Method Path Description
GET / Web UI
GET /api/config Public configuration
GET /api/operations List all operations
POST /api/operations Create new operation
GET /api/operations/:id Get operation details
PATCH /api/operations/:id Update operation (timeout, etc.)
DELETE /api/operations/:id Delete operation (created state only)
POST /api/operations/:id/start Start operation
POST /api/operations/:id/pause Pause running operation
POST /api/operations/:id/resume Resume paused operation
POST /api/operations/:id/reset Reset to specific step
GET /api/operations/:id/events Get operation event log
GET /api/regions List available AWS regions
GET /api/regions/:region/clusters List clusters in region
GET /api/cluster Get cluster info (x-cluster-id header)
GET /api/cluster/upgrade-targets Get valid upgrade versions
GET /api/cluster/instance-types Get available instance types
GET /api/cluster/proxies Get RDS Proxies for cluster
GET /api/cluster/blue-green Get Blue-Green deployments

Development

Architecture

The application is a single Go binary that serves both the REST API and a React single-page application. The React UI is built as static assets and embedded into the Go binary at compile time using go:embed. This means:

  • No separate web server or CDN is required
  • The entire application (API + UI) runs as one process
  • Deployment is a single binary with no external dependencies

Project Structure

cmd/
  server/                # http server entry point
  demo/                  # demo mode with mock server
  verify/                # integration test harness
internal/
  app/                   # application logic and http routing
  app/ui/                # embedded react ui assets (built from ui/)
  machine/               # state machine engine and step handlers
  rds/                   # aws rds client wrapper
  storage/               # persistent storage (file-based)
  config/                # configuration loading
  mock/                  # mock rds api server for testing
  notifiers/             # slack notifications
ui/                      # react frontend source code
docs/                    # additional documentation

Building

make build-server       # build server with ui
make build-ui           # build ui only

Demo Mode

Demo mode runs a mock RDS API server so you can explore the UI and test operations without affecting real AWS infrastructure.
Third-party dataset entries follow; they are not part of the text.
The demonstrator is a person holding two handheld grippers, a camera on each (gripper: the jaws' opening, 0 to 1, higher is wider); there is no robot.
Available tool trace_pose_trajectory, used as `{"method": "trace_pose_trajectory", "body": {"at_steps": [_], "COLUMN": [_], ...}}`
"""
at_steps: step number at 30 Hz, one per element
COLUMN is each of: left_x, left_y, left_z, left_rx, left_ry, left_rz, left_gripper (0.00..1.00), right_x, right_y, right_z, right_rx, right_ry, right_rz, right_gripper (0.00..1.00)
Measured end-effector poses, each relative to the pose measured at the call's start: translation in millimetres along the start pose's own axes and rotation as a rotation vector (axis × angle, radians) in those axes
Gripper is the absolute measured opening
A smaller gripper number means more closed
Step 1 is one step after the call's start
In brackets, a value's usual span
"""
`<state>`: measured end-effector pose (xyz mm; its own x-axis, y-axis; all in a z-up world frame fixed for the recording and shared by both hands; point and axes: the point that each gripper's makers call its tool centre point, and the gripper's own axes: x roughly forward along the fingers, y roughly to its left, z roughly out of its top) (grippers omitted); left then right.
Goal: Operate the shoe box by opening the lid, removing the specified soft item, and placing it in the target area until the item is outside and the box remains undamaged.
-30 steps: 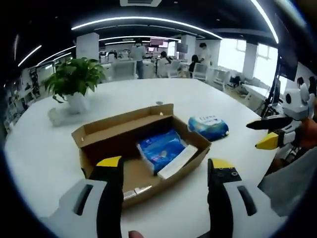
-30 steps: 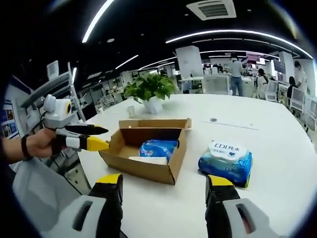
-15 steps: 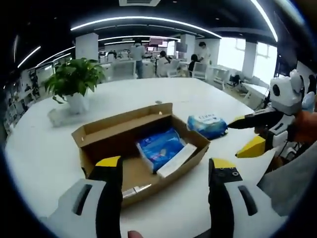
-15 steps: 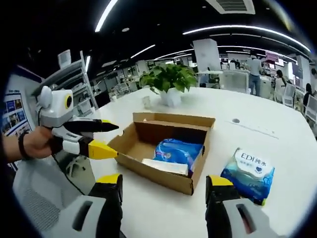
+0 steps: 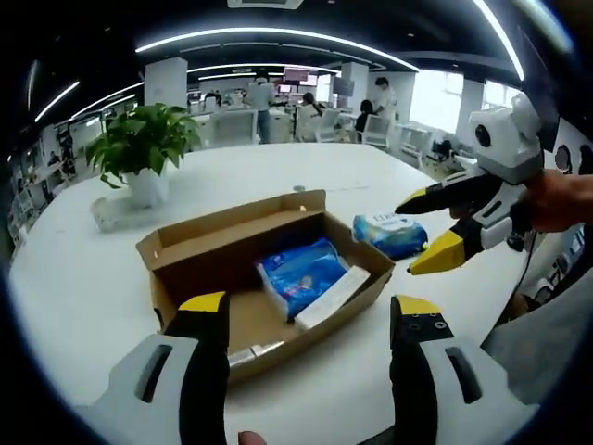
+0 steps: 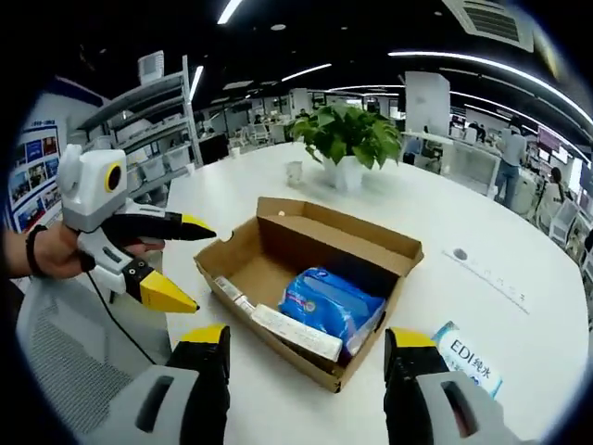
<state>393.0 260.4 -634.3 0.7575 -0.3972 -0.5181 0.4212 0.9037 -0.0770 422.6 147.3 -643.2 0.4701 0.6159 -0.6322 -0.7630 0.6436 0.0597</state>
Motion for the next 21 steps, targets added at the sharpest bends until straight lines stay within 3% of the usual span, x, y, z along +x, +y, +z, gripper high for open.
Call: {"method": "trace_pose_trajectory", "body": {"at_steps": [6,21], "left_x": [1,0], "left_y": [-1.5,5.9], "left_z": [-0.5,2.0], "left_rx": [0.009,-0.012], "left_ry": [0.003,-0.006], "left_rz": [-0.005,0.016], "left_gripper": [0.7,0.7], "right_x": [13,51], "right_y": [-2,-12], "right_z": [9.5,18.9], "right_rx": [-0.047,-0.26], "right_ry": [0.033,0.161], "right_rz": [0.023,0.04], "right_gripper": [0.65,0.6]}}
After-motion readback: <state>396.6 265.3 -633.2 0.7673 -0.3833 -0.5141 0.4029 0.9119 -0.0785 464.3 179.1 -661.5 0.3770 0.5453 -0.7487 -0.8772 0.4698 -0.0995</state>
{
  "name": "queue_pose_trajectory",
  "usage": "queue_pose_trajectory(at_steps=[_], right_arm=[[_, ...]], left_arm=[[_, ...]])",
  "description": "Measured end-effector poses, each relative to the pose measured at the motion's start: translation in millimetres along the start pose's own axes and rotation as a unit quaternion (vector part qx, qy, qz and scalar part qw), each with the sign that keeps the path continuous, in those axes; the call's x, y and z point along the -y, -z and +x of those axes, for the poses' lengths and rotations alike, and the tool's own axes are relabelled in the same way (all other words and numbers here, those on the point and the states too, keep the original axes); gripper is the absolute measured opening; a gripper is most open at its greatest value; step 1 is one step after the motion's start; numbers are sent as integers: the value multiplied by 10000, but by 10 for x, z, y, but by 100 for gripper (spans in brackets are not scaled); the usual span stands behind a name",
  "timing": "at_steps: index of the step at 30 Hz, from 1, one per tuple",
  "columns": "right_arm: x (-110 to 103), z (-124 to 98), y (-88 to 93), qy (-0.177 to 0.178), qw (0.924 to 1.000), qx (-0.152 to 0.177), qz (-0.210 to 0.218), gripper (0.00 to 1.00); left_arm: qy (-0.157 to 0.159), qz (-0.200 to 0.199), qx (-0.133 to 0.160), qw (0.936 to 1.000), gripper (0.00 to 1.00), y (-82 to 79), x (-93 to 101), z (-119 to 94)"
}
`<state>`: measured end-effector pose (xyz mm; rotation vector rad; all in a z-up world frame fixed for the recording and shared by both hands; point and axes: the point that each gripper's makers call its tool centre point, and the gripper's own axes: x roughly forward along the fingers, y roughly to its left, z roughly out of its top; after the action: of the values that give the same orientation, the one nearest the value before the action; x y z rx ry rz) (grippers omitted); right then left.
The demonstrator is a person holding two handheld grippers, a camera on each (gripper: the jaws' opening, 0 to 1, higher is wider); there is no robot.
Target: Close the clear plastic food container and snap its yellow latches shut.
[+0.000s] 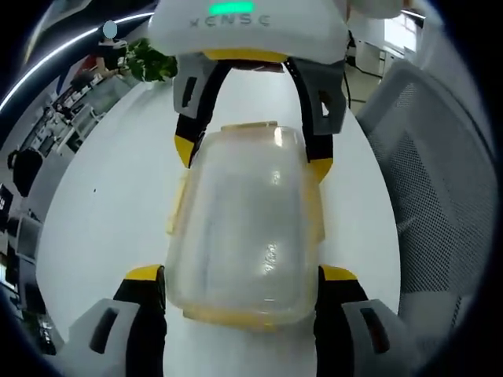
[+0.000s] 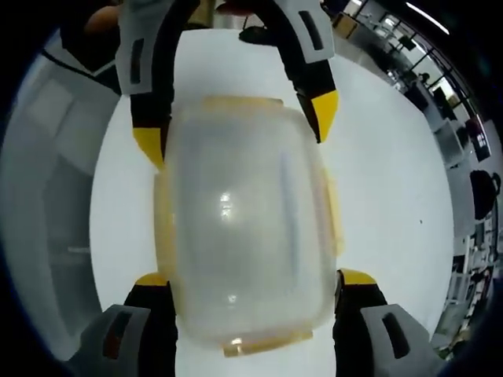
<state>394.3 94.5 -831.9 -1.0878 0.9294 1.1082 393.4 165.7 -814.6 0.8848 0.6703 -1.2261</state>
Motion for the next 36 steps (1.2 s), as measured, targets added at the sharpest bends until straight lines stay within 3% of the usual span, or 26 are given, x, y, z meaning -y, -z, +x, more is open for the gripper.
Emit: queue_pose_trajectory(at_steps=[18, 36], right_arm=[[29, 30, -15, 3, 9999, 89, -95, 83], [323, 101, -25, 22, 10000, 70, -20, 85]], left_arm=[[-93, -92, 40, 9999, 79, 14, -16, 18], [-83, -30, 53, 9999, 80, 6, -340, 111]])
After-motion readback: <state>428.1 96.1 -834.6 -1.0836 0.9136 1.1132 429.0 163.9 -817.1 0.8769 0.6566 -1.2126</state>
make demo              # start demo mode
make demo-logs         # view logs
make demo-stop         # stop demo

Demo mode endpoints:

  • http://localhost:8080 - Web UI and API
  • http://localhost:9080 - Mock RDS API
  • http://localhost:9080/mock/state - View/modify mock state

Testing

make test              # run all tests
make test-unit         # run unit tests only
make test-verify       # run integration tests against mock server

License

MIT License - see LICENSE for details.